There is usually a lot of testing that you could do next, but which should you do next? Which test is the most valuable? This article suggests a way of navigating through your set of tests, which has implications for which tests you should write when, when you should run them and for what tools your test set-up should give you. It shouldn’t be too hard to understand, and I hope it’s helpful. To keep things simple I will talk about just functional tests, but I think that the sample principles apply to other kinds of tests too, such as security, performance, scalability etc.
Describing tests in terms of their properties
I think that it’s worth stepping back from tests a bit, so that we’re not just motivated by a general testing = good feeling and actually start to think about how they’re different or similar. I don’t mean unit test / integration test / system test as in the pyramid of testing (although that’s useful).
Instead I think it’s useful to think of tests as supplying information. Usually, the information is to answer the question:
Is this code in the state I think it is?
which often specialises into
Is this code ready to ship?
There are at least three properties that describe how a test will supply you with its information:
- The probability that the test will discover that information (referred to as D below)
- The likely extra value that you will get from that information (V below)
- The likely cost of getting the information (C below)
The probability it will discover information is related to the question: Is your test flaky? Does it give false positives or false negatives? (For instance, it occasionally times out unpredictably.) However, it also relates to things like: How easy is it for the test to know how the code’s behaving? Does the code need to have more or better outputs, to aid testability?
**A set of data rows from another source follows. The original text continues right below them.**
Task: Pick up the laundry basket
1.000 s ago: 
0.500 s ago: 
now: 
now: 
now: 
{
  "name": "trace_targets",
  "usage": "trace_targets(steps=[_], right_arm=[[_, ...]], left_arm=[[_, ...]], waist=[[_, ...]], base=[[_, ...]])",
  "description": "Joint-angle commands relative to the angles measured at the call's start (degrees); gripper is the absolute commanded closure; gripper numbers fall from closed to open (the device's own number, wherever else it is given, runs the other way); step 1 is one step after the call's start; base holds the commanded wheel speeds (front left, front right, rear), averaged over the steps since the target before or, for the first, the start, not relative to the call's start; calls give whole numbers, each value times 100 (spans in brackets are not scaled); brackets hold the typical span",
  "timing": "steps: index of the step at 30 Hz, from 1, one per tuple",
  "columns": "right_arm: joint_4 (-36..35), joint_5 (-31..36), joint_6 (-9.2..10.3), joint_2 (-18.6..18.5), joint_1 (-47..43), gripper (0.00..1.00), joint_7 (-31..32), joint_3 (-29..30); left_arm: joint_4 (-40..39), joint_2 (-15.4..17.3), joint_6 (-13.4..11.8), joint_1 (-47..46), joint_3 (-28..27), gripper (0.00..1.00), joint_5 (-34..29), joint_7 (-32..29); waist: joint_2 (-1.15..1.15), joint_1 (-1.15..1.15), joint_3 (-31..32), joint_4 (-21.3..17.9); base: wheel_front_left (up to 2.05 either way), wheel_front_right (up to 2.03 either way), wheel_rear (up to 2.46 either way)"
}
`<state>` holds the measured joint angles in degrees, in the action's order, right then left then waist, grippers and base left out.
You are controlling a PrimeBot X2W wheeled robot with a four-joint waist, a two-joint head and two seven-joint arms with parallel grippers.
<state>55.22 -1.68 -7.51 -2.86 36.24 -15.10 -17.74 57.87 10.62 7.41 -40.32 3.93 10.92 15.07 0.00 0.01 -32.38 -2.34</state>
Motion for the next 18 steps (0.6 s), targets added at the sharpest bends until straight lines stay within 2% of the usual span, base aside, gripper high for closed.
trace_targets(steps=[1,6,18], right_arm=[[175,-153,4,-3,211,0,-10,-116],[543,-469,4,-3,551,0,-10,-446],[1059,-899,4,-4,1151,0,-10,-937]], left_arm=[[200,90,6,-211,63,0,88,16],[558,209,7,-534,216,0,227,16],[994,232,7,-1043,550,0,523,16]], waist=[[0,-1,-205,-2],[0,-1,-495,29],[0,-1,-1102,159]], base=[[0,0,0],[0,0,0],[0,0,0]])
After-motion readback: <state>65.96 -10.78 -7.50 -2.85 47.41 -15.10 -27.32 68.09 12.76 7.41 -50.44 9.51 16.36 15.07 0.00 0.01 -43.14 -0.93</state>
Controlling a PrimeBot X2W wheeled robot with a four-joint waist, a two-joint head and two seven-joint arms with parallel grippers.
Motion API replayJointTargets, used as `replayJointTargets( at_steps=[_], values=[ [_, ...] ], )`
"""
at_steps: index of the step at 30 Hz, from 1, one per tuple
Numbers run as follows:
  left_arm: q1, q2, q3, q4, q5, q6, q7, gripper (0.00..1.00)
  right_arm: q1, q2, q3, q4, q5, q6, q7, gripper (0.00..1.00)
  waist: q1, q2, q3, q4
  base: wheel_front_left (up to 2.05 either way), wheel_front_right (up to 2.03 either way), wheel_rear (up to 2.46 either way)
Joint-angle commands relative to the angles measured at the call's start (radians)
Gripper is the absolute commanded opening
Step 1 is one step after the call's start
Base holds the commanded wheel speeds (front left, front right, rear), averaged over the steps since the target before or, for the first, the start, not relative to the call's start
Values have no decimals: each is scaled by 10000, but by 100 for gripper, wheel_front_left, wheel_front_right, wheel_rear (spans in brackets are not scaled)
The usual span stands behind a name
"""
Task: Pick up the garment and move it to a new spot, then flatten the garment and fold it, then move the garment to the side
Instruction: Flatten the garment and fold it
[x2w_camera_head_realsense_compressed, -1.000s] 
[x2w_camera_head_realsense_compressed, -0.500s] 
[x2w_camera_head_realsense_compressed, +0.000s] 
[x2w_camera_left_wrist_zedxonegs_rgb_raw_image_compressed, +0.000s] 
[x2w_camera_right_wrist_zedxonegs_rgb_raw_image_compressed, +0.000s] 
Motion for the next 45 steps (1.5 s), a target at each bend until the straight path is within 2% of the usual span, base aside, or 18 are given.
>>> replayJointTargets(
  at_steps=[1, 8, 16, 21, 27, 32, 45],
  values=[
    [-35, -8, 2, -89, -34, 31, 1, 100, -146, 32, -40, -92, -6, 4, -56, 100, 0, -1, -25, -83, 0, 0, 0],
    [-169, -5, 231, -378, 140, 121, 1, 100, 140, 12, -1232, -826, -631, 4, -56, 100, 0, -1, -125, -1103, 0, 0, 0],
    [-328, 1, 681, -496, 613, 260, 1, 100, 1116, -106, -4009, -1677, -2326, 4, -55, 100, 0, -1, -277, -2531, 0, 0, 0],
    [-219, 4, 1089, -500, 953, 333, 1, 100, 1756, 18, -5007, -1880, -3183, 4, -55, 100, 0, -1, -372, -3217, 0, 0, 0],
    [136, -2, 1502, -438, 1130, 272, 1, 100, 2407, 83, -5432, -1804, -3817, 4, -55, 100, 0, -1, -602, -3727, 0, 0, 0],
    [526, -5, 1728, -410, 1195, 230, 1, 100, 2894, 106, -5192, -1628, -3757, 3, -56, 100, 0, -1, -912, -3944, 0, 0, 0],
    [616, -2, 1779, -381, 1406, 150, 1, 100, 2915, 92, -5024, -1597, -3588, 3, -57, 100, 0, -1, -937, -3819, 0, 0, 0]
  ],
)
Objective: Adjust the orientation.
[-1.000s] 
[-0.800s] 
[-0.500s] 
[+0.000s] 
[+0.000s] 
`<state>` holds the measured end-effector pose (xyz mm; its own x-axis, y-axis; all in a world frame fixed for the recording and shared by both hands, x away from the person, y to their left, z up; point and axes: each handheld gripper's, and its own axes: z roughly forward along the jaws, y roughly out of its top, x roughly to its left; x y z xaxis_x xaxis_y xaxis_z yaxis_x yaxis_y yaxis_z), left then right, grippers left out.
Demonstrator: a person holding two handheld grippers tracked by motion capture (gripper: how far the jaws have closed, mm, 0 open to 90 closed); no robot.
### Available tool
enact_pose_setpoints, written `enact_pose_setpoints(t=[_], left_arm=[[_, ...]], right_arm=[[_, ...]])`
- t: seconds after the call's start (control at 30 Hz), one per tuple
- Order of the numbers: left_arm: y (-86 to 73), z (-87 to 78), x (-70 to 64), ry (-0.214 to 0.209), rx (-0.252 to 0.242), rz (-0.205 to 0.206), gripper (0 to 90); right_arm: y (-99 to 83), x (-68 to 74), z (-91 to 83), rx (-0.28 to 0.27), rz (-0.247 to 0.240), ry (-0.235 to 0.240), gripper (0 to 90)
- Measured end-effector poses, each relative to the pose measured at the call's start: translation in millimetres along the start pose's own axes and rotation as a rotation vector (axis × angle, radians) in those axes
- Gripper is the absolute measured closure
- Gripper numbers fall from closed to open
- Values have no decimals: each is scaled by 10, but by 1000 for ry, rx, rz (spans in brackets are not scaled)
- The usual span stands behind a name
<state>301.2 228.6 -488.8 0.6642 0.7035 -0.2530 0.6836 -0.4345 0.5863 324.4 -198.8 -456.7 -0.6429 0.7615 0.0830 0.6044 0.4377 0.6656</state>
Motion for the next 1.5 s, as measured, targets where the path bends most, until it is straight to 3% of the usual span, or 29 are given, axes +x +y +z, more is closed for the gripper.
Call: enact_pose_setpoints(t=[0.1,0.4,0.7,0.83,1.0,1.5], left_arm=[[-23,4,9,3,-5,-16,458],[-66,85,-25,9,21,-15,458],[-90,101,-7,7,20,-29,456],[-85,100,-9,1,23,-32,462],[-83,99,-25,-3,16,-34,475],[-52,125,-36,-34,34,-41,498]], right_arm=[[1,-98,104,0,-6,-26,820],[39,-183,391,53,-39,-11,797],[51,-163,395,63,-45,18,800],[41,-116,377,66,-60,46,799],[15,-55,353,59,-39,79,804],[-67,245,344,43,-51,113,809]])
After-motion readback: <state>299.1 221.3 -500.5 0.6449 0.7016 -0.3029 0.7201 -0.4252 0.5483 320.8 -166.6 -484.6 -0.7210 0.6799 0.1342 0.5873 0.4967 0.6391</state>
The extra value can mean a few things. For instance, if there’s a bit of code that’s been well-behaved for a long time, then knowing that it’s well-behaved again today doesn’t actually give you much extra value. However, if there’s code that you’ve just touched, then knowing it is well-behaved is valuable. Cleverer people than me will probably see a link between this and information entropy.
Another thing it relates to is when you have multiple copies of the same test. This is either explicitly because of repeating due to different browsers and/or screen widths, or implicitly because e.g. logging in is a prerequisite for loads of tests (that’s maybe handled in the depths of the tests’ implementation). So if you have a list of C different test cases that you repeat for B different browsers and W different screen widths, and your login screen has suddenly lost its username field, you will probably be told this something close to C x B x W times because it will make all the tests fail. It will get boring, i.e. not valuable, after the first time!
A final thing it relates to is end user value. If you were forced to pick one part of your system that had to stop working, which part could you and your users live without? Which part would be hardest to live without? If your system includes a way for your users to give you money, that’s probably one of the most valuable parts. If your system is password-protected, knowing that your users can log in is also very valuable, as without it the whole system is blocked.
Putting the qualities together
The three qualities described above are related in some way. I’m not exactly sure how, but I think it’s along the lines of either
That is, the overall value of a test goes up if:
- the probability that it will find the information goes up
- the value of the information goes up
- the cost of getting the information goes down
How does this help?
Here are some examples of tests and how this way of analysing them matches your gut instinct.
Unit tests often mock loads of things, so are usually very quick and cheap to run. They don’t each deliver much value, but added together (e.g. the suite of all unit tests for your business logic) they can deliver a lot. Compare this to system tests, which usually have a much higher cost e.g. they take longer to run, need more or more specialist hardware etc.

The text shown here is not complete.